Copy out the lines of the material that include the string "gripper".

Dataset extract:

=-=-=-=-=

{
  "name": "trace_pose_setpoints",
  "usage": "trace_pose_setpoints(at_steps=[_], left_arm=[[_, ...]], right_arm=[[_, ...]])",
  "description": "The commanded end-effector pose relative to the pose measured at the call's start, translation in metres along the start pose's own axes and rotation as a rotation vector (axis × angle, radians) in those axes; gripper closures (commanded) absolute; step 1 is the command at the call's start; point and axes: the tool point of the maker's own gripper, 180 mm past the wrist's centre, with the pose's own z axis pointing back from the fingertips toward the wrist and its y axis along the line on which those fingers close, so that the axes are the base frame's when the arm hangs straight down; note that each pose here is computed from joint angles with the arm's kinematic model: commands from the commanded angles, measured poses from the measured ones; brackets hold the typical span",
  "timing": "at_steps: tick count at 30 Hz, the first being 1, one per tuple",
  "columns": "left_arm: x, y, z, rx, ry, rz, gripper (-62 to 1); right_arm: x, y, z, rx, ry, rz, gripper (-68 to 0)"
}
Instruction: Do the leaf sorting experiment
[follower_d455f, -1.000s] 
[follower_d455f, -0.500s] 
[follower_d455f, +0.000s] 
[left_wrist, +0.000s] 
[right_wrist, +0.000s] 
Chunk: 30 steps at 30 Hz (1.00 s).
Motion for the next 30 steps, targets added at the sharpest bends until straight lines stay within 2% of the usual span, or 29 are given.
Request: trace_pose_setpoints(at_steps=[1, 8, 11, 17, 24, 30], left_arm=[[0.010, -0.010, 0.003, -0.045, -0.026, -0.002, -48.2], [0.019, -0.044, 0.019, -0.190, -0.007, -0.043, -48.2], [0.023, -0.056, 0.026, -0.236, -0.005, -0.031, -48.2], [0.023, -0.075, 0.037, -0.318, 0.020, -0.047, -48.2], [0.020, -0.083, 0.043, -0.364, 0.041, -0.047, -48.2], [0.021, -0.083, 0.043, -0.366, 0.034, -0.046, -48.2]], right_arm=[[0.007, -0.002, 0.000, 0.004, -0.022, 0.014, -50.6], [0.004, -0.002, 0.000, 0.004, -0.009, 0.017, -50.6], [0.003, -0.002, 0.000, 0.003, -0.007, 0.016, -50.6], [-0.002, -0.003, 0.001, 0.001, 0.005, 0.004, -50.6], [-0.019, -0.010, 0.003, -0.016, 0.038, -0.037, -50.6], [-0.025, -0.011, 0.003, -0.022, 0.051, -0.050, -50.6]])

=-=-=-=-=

Answer space:
  "description": "The commanded end-effector pose relative to the pose measured at the call's start, translation in metres along the start pose's own axes and rotation as a rotation vector (axis × angle, radians) in those axes; gripper closures (commanded) absolute; step 1 is the command at the call's start; point and axes: the tool point of the maker's own gripper, 180 mm past the wrist's centre, with the pose's own z axis pointing back from the fingertips toward the wrist and its y axis along the line on which those fingers close, so that the axes are the base frame's when the arm hangs straight down; note that each pose here is computed from joint angles with the arm's kinematic model: commands from the commanded angles, measured poses from the measured ones; brackets hold the typical span",
  "columns": "left_arm: x, y, z, rx, ry, rz, gripper (-62 to 1); right_arm: x, y, z, rx, ry, rz, gripper (-68 to 0)"

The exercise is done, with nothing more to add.